OPINION: Winston Peters is the king of demanding openness and transparency from the Government.
Whether it's the Todd Barclay scandal, or Pike River, or ministerial questions in the debating chamber, the New Zealand First leader demands the truth.
He uses words like "integrity" and "honesty" time and time again.
He often challenges ministers that if they have nothing to hide, then they have nothing to worry about.
Which is why Mr Peters’ recent comments about his pension overpayments are strange.
His defiance against being open and transparent about the ordeal is hard to square with his own standards for other politicians.
He's not being open and transparent. He's refusing to give basic details. He's personally attacking journalists instead of fronting up.
It looks like he is hiding something.

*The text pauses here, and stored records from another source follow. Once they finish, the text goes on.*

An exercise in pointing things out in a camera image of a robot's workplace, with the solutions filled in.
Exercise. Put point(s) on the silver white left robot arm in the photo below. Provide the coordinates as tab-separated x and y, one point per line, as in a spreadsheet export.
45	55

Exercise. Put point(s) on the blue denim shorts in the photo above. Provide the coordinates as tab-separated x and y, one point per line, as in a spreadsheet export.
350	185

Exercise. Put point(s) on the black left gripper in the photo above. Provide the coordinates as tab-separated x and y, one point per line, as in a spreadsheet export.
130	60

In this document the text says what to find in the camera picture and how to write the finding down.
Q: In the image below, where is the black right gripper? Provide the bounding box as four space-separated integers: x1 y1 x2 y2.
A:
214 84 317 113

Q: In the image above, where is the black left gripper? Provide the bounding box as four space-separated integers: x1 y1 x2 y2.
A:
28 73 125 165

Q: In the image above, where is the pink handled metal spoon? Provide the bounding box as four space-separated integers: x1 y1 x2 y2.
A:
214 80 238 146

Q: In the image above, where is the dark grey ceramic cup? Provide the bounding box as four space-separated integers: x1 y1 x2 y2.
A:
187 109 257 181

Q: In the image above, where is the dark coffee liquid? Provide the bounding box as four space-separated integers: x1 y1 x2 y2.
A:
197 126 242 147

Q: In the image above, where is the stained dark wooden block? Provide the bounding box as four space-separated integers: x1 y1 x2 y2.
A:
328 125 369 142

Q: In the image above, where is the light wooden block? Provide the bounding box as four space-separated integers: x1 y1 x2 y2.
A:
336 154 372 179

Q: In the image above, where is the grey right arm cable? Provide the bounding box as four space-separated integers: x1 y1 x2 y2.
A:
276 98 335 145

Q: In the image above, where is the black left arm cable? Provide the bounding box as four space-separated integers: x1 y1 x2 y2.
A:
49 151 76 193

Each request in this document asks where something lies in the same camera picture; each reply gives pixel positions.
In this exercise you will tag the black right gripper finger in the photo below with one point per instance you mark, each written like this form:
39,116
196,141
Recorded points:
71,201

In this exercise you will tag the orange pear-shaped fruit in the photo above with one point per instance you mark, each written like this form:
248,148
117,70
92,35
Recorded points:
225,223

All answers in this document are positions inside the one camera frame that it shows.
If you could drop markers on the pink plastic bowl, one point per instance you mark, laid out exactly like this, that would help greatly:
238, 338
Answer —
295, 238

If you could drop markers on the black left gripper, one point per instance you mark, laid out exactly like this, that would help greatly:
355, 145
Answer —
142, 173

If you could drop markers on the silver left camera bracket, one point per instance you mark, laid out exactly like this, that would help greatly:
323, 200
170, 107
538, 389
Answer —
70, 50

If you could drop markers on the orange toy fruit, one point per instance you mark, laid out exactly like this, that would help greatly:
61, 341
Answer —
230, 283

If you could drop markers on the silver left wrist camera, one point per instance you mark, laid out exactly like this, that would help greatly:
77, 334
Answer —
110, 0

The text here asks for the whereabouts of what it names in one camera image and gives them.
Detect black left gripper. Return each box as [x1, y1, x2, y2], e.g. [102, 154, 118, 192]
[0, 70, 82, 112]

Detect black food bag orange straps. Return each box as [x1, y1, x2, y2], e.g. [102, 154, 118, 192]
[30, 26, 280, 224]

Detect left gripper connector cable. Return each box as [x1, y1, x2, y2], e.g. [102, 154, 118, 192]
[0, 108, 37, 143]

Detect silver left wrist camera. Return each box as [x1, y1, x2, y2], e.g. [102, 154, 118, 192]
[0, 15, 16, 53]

It looks a bit like the "No" sign from the 2008 election all over again - when he denied getting a donation, and it turned out he did.
How much was he overpaid, and over what time period?
Why did he not realise his pension rate was wrong, given that MSD writes to all superannuitants annually asking if their details, living conditions, and pension rates are correct?
If it was a clerical error at MSD, why doesn't he authorise the department to release details regarding the saga?
Did he intentionally claim a higher pension rate than he was entitled?
Why did it take seven years for him or MSD to realise he was being paid too much?
Mr Peters often claims he's a man of his word. Now is a perfect time to front up, and be open and transparent.
Lloyd Burr is a Newshub political reporter.